• PROBLEM
Retype every record below exactly as it appears.

Records contained in a dataset
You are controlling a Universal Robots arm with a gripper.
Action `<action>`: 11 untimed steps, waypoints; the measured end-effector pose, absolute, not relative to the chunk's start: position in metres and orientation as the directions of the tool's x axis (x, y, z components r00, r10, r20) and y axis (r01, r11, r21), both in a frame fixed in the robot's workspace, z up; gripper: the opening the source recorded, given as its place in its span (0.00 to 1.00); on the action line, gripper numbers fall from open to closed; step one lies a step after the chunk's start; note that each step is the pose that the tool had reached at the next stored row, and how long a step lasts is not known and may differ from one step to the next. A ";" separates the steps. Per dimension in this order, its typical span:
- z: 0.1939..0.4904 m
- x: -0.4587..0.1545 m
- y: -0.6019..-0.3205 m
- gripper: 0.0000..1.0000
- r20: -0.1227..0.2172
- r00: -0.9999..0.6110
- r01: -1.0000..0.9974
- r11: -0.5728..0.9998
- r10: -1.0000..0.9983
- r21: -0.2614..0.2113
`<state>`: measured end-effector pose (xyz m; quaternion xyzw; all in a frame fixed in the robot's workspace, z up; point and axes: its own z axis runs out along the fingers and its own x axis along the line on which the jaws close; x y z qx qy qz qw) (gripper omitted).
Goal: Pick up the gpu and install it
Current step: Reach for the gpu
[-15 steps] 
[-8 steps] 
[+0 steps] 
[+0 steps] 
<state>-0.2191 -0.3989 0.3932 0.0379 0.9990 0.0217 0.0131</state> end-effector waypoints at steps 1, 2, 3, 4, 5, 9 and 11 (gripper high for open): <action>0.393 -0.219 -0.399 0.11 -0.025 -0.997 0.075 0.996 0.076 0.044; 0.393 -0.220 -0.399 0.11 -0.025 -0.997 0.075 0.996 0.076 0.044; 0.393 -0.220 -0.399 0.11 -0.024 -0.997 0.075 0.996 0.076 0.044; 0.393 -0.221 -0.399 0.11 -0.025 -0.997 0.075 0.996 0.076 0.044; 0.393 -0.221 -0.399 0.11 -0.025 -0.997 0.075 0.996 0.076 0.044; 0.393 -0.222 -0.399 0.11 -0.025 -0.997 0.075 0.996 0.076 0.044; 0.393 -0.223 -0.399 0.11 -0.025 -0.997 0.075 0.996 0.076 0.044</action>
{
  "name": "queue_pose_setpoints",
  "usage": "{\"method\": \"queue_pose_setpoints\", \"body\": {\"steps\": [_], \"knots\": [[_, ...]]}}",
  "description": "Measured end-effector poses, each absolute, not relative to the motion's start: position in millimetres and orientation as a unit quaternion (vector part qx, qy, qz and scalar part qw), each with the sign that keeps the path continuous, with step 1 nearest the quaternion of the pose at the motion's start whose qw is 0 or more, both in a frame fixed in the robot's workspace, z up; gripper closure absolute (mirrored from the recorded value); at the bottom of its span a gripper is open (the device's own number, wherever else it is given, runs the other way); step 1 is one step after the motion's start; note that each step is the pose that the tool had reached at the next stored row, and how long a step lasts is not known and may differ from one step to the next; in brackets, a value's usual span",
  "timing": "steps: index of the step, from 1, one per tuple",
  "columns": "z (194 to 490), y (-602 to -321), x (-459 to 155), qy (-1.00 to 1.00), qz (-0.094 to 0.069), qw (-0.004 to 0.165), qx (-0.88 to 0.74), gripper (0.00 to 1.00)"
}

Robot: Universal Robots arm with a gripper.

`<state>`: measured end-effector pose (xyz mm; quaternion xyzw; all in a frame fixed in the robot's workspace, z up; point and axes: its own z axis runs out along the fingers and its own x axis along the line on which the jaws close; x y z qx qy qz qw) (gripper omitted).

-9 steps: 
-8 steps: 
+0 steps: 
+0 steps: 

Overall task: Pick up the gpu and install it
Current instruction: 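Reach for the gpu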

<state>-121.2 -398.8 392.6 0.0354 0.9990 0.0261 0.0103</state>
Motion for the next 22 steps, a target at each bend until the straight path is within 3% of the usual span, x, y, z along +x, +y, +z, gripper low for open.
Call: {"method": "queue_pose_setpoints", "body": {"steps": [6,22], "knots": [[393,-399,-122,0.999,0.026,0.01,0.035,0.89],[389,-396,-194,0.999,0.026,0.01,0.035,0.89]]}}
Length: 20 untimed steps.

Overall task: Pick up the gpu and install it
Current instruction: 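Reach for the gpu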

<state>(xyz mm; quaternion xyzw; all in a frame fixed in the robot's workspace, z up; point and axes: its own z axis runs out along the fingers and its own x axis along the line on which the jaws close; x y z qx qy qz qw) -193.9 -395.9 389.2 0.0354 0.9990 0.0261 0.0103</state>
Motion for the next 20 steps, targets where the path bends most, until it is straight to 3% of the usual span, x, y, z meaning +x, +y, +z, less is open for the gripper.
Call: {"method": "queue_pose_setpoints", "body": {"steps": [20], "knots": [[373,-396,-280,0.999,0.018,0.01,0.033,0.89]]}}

• YOUR SOLUTION
You are controlling a Universal Robots arm with a gripper.
Action `<action>`: 11 untimed steps, waypoints; the measured end-effector pose, absolute, not relative to the chunk's start: position in metres and orientation as the directions of the tool's x axis (x, y, z components r00, r10, r20) and y axis (r01, r11, r21), both in a frame fixed in the robot's workspace, z up; gripper: the opening the source recorded, given as its place in its span (0.00 to 1.00); on the action line, gripper numbers fall from open to closed; step one lies a step after the chunk's start; note that each step is the pose that the tool had reached at the next stored row, and how long a step lasts is not known and may differ from one step to the next. A ";" separates the steps. Per dimension in this order, its typical span:
- z: 0.1939..0.4904 m
- x: -0.4587..0.1545 m
- y: -0.6019..-0.3205 m
- gripper: 0.0000..1.0000
- r20: -0.1227..0.2172
- r00: -0.9999..0.6110
- r01: -1.0000..0.9974
- r11: -0.5728..0.9998
- r10: -1.0000..0.9983
- r21: -0.2614..0.2113
`<state>`: measured end-effector pose (xyz m; quaternion xyzw; all in a frame fixed in the robot's workspace, z up; point and axes: its own z axis runs out along the fingers and its own x axis along the line on which the jaws close; x y z qx qy qz qw) (gripper omitted).
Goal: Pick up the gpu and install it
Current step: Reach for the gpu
[-15 steps] 
[-8 steps] 
[+0 steps] 
[+0 steps] 
<state>-0.2191 -0.3989 0.3932 0.0379 0.9990 0.0217 0.0131</state> end-effector waypoints at steps 1, 2, 3, 4, 5, 9 and 11 (gripper high for open): <action>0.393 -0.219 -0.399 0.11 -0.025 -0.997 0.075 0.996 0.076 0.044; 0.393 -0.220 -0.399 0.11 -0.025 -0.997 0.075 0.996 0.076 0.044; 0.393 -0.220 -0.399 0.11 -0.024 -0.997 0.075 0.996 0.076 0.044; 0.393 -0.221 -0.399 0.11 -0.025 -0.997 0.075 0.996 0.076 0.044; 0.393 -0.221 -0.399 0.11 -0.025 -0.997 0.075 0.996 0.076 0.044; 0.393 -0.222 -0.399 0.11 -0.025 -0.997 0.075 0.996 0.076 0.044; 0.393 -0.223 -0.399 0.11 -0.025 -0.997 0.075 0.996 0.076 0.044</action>
{
  "name": "queue_pose_setpoints",
  "usage": "{\"method\": \"queue_pose_setpoints\", \"body\": {\"steps\": [_], \"knots\": [[_, ...]]}}",
  "description": "Measured end-effector poses, each absolute, not relative to the motion's start: position in millimetres and orientation as a unit quaternion (vector part qx, qy, qz and scalar part qw), each with the sign that keeps the path continuous, with step 1 nearest the quaternion of the pose at the motion's start whose qw is 0 or more, both in a frame fixed in the robot's workspace, z up; gripper closure absolute (mirrored from the recorded value); at the bottom of its span a gripper is open (the device's own number, wherever else it is given, runs the other way); step 1 is one step after the motion's start; note that each step is the pose that the tool had reached at the next stored row, and how long a step lasts is not known and may differ from one step to the next; in brackets, a value's usual span",
  "timing": "steps: index of the step, from 1, one per tuple",
  "columns": "z (194 to 490), y (-602 to -321), x (-459 to 155), qy (-1.00 to 1.00), qz (-0.094 to 0.069), qw (-0.004 to 0.165), qx (-0.88 to 0.74), gripper (0.00 to 1.00)"
}

Robot: Universal Robots arm with a gripper.

`<state>`: measured end-effector pose (xyz mm; quaternion xyzw; all in a frame fixed in the robot's workspace, z up; point and axes: its own z axis runs out along the fingers and its own x axis along the line on which the jaws close; x y z qx qy qz qw) (gripper omitted).

-9 steps: 
-8 steps: 
+0 steps: 
+0 steps: 

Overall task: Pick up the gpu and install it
Current instruction: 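Reach for the gpu
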
<state>-121.2 -398.8 392.6 0.0354 0.9990 0.0261 0.0103</state>
Motion for the next 22 steps, a target at each bend until the straight path is within 3% of the usual span, x, y, z along +x, +y, +z, gripper low for open.
Call: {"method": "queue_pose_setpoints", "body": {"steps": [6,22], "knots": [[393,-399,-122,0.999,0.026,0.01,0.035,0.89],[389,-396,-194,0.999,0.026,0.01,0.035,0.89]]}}
Length: 20 untimed steps.

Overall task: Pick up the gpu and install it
Current instruction: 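Reach for the gpu
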
<state>(xyz mm; quaternion xyzw; all in a frame fixed in the robot's workspace, z up; point and axes: its own z axis runs out along the fingers and its own x axis along the line on which the jaws close; x y z qx qy qz qw) -193.9 -395.9 389.2 0.0354 0.9990 0.0261 0.0103</state>
Motion for the next 20 steps, targets where the path bends most, until it is straight to 3% of the usual span, x, y, z meaning +x, +y, +z, less is open for the gripper.
Call: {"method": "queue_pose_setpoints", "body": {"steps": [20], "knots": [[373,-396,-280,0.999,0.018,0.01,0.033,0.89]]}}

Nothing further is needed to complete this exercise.